Frameline 33 (SF LGBT Film Festival, 2009) - Day 7

Frameline 33: San Francisco International LGBT Film Festival, the world’s premiere showcase for lesbian, gay, bisexual and transgender cinema, runs June 18-28, 2009, with screenings in San Francisco at the historic Castro Theatre, Roxie Theater and the Victoria Theatre, and in Berkeley at Rialto Cinemas Elmwood. Tickets are available via the website 24 hours a day, via fax, or in person at the Frameline Festival Box Office Counter.

Today's screenings included three short subject programs, which I was able to preview earlier:
GLOBAL QUEERS: The collection of four documentaries of activists and lifestyles around the world.
BI-REQUEST: A collection of narrative shorts, focusing on bi-sexual orientation.
BACK TO LIFE: A collection of narrative shorts, focusing on women, mostly and featuring perhaps the best piece of the festival, LIE TOGETHER!

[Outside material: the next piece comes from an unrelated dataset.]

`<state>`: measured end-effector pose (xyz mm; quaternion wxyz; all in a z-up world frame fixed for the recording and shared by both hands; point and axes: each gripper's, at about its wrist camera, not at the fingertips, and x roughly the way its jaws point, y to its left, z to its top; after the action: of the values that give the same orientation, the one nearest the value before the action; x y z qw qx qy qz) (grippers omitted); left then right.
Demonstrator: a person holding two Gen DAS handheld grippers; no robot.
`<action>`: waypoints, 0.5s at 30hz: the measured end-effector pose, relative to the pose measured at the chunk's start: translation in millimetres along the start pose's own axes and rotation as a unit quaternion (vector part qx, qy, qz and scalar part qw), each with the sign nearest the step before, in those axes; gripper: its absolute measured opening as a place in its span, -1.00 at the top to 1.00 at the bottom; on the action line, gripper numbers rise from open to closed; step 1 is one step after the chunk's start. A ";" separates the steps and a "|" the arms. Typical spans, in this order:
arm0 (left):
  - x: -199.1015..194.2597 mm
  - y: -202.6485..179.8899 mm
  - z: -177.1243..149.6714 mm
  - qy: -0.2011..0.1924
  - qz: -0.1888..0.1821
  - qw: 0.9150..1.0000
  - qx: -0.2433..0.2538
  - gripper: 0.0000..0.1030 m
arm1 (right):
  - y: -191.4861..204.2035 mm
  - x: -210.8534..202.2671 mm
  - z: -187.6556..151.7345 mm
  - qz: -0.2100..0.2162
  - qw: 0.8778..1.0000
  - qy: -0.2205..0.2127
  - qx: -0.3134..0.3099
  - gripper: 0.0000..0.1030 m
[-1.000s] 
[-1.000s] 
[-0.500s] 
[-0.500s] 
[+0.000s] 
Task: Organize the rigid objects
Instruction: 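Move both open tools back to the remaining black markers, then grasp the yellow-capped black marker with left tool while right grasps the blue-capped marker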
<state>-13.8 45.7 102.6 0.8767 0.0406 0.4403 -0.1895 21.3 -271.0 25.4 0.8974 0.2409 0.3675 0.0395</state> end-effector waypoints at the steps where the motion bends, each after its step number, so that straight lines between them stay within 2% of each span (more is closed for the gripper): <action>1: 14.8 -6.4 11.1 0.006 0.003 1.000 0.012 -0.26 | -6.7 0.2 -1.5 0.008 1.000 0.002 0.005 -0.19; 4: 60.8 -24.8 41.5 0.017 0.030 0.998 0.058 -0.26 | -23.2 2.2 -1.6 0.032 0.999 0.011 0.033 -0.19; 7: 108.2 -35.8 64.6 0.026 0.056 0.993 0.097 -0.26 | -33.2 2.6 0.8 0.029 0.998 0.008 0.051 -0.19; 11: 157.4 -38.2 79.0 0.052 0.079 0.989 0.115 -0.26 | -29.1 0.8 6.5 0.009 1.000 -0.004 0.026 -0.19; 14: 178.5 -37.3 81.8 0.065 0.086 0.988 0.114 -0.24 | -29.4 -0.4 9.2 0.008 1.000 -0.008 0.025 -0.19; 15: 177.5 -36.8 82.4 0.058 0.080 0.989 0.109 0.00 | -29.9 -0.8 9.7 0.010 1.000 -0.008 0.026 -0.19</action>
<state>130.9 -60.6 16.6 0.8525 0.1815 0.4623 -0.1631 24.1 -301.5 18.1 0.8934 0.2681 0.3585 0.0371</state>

I also screened at an earlier preview, PRODIGAL SONS (dir. Kimberly Reed, USA, 2008, 86 Mins.). Although the program synopsis actually details this documentary, with spoilers, the story of this family focuses primarily on the three sons: one gay, one adopted (who has suffered a brain injury and has the biggest surprise of a "past life") and the filmmaker, who is a Male-to-Female transgender, as she returns to her high school reunion. The father died a couple years before the film begins. I was gasping throughout the revelations of the family's history, but that was exposing what I feel is the film's "flaw". The focus is mostly on Reed and how family and friends continue to react to her transition. What I want to know is how the mother is able to get through this amazing soap opera! (I swear it is only missing pirates!) Seeing as the subject is also the director, I would have liked to have seen a more objective view.

MISCONCEPTIONS (dir. Ron Satlof, USA, 2008, 95 Mins.) A very stable and professional cast, led by A.J. Cook (CBS’s Criminal Minds), Orlando Jones and David Sutcliffe (Gilmore Girls), are able to overcome this highly unlikely comedy, in which a devout Christian (Cook), who lives somewhere in the South, is led by God to be the surrogate mother to a gay couple (Jones and David Moscow) in Boston. And there's the rub. One must suspend disbelief that the gay couple were unable to find an available surrogate in Boston, much less have to go to the extent necessary to find this woman. Once you get past that, there is the over-the-top production design, which HAMMERS the cultural differences in such a way as to be a sit-com. Toss in a couple lies and deceptions, and drama is to ensue. However, the situation is so broadly drawn at that point that I found myself lacking any real sincere emotional reaction to the film, except to admire Orlando Jones' comic mastery.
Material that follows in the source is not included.